A la presión interna —política, militar y social— y la intimidación constante de los aviones británicos sobrevolando territorio español —incluso se cree que una gran explosión en el puerto de Vigo pudo ser causada por una de sus bombas— se sumaba ahora la seria advertencia de invasión. "Posiblemente el régimen de Franco nunca estuvo tan amenazado como en estos momentos", destaca el historiador. Cuando Samuel Hoare regresó a Madrid a principios de octubre, se había difundido un nuevo rumor en este sentido: un desembarco aliado por el Tajo que tendría lugar el día 12.
"Cuando llegué, primero a Lisboa y luego a Madrid, se decía que algo importante iba a suceder en octubre. En Lisboa, el 8 de octubre encontré a la población parada en las calles y buscando el cielo. Algunos decían que tenían el propósito de observar un despliegue de luz diurna del planeta Venus, otros con la expectativa de que los aviones alemanes estuvieran a punto de atacar la ciudad. En Madrid, una persona tan responsable como el embajador estadounidense, que había recibido un telegrama sobre el tema, presionó (...) para decirle si los infantes de marina británicos ya habían aterrizado", relató Hoare a Anthony Eden, el secretario del Foreign Office.
El éxito en las negociaciones entre los aliados y Portugal por el control de las Azores fue una circunstancia clave para rebajar la tensión.

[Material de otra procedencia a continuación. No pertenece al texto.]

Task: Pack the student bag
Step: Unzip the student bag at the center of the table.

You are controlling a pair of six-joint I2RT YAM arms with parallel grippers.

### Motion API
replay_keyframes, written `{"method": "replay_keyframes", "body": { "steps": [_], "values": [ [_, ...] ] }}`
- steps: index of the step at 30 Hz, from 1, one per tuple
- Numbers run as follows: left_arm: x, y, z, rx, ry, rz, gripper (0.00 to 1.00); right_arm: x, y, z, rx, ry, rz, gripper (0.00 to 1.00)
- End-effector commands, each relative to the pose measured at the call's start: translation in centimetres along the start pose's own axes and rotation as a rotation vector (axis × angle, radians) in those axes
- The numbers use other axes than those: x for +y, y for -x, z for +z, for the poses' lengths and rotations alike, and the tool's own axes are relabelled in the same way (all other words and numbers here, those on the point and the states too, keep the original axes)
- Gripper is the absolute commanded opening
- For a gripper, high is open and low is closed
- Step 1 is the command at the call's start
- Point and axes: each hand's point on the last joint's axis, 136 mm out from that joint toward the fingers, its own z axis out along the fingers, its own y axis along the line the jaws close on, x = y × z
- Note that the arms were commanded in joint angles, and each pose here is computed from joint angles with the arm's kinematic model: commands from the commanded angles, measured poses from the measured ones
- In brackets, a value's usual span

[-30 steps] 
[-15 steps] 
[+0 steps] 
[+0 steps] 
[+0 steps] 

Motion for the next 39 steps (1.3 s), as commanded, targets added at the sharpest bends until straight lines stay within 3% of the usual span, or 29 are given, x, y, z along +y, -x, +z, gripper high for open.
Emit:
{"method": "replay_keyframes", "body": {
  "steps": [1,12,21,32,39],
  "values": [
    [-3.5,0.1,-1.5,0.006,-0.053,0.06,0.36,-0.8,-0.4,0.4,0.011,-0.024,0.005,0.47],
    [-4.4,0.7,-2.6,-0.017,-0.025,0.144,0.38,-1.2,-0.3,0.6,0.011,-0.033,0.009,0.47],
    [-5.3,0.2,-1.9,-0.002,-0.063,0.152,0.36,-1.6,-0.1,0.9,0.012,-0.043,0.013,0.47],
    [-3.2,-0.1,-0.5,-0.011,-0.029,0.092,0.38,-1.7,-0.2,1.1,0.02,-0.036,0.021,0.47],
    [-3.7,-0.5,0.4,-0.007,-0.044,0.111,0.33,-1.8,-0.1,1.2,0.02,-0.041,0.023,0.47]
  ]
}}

El 14 de octubre, el embajador le envió una carta al premier Wiston Churchill diciéndole: "Hoy, una semana después de la hora cero, todo en España parece notablemente tranquilo". Franco logró controlar la rebelión monárquica interna y, a finales de mes, se produjo otro acontecimiento decisivo para descartar los planes de invasión: la caída de la "Red Sanmiguel", una de las mayores de la inteligencia británica en la Península Ibérica.
Integrada fundamentalmente por españoles contrarios a la dictadura, sus informes a la Embajada británica indicaban la movilización armada de los grupos clandestinos del norte con posibilidad de participar en una hipotética operación bélica. La desarticulación de esta red, cierra Emilio Grandío Seoane, fue "crucial hasta el grado de representar un punto de inflexión en el trato entre aliados y el régimen de Franco. Fue una de las mayores pruebas para que la dictadura adujera que Gran Bretaña había traspasado el pacto establecido de no injerencia en los asuntos españoles: la búsqueda de información era permitida, pero no que su objetivo fuera la localización de objetivos estratégicos para una posible invasión militar aliada en territorio español".